My stronger opinion: most small and mid-sized teams underestimate operational complexity more than they underestimate SaaS cost.
Because of that, I think Datadog is the better default choice for many teams early on.
But I also think Prometheus is the better long-term fit for teams with real platform maturity.
If I were advising a startup with limited ops capacity, I’d lean Datadog.
If I were advising a larger engineering org with strong infrastructure ownership, I’d lean Prometheus plus the right surrounding stack.

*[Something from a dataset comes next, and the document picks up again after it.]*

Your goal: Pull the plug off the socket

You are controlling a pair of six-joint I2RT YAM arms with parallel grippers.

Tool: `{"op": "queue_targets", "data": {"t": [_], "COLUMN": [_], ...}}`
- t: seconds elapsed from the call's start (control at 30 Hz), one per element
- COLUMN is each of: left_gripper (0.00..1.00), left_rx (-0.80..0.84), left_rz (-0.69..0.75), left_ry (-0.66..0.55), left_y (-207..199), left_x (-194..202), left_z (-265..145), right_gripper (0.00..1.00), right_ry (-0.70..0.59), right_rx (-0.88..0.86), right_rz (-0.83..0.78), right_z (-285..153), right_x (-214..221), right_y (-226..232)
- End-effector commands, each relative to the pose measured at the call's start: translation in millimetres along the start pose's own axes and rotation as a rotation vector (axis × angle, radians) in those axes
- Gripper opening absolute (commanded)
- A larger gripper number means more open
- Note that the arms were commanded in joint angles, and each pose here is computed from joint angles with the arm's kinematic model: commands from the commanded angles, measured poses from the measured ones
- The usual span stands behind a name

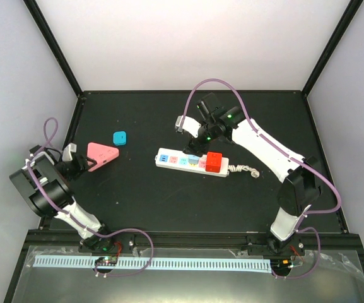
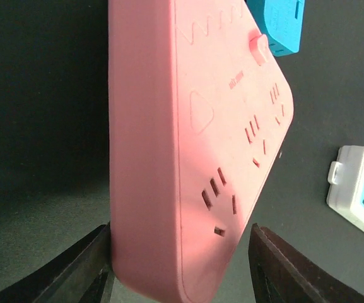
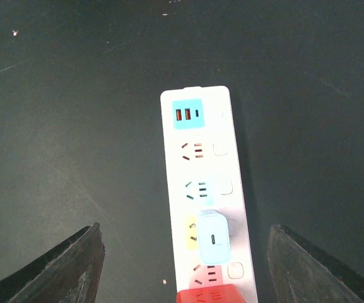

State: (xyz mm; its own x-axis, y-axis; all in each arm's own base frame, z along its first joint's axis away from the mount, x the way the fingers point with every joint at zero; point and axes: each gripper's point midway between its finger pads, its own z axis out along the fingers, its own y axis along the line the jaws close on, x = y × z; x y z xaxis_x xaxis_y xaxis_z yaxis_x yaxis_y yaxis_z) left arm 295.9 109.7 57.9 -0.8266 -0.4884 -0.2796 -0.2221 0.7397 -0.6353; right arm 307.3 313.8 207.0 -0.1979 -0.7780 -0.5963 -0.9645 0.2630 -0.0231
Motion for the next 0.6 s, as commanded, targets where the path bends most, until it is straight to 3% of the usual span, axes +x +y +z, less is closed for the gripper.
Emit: {"op": "queue_targets", "data": {"t": [0.0,0.27,0.57], "left_gripper": [0.59,0.65,0.65], "left_rx": [-0.032,-0.054,-0.08], "left_rz": [0.024,0.063,0.127], "left_ry": [-0.027,-0.007,-0.014], "left_y": [8.4,8.4,-7.7], "left_x": [-16.5,-19.5,-37.3], "left_z": [-3.2,9.1,32.3], "right_gripper": [0.74,0.74,0.74], "right_ry": [-0.027,-0.024,-0.01], "right_rx": [0.018,0.017,0.019], "right_rz": [-0.024,-0.025,-0.026], "right_z": [-7.4,-6.7,-3.9], "right_x": [-5.9,-5.1,1.2], "right_y": [-0.8,-1.2,-0.2]}}
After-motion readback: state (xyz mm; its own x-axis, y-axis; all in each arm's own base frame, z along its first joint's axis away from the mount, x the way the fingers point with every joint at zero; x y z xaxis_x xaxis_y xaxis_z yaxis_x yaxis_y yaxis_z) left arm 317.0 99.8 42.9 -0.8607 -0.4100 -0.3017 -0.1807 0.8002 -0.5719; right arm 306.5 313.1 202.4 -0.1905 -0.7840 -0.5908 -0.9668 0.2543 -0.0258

That’s really the heart of Prometheus vs Datadog. Not “which tool is better,” but what kind of burden do you want to carry:
- more engineering responsibility
- or more vendor cost
Pick the burden your team is actually equipped to handle.
FAQ
Is Prometheus better than Datadog?
Not universally.
Prometheus is better for teams that want control, open-source tooling, and strong metrics in Kubernetes-heavy environments. Datadog is better for teams that want a faster, broader observability platform with less operational work.
Why is Datadog so popular?
Because it solves real problems quickly.
You can get metrics, logs, traces, dashboards, and alerts working without building a bunch of plumbing yourself. For busy teams, that’s a huge advantage.
Is Prometheus enough on its own?
Sometimes, yes, if your main need is metrics and alerting.
But many teams eventually want logs, traces, long-term retention, and richer correlation. At that point, Prometheus usually becomes part of a larger stack rather than the whole answer.
Is Datadog too expensive for startups?
Not always.
For small teams, Datadog can actually be reasonable compared with the cost of engineer time. The problem usually shows up later, when telemetry volume grows and pricing isn’t managed carefully.
What are the key differences between Prometheus and Datadog?
The key differences are:
- self-managed vs SaaS
- metrics-focused vs full-stack observability
- lower license cost vs higher convenience
- more control vs easier adoption
- lower lock-in vs stronger product integration
If you’re deciding which should you choose, start with your team capacity, not the feature list.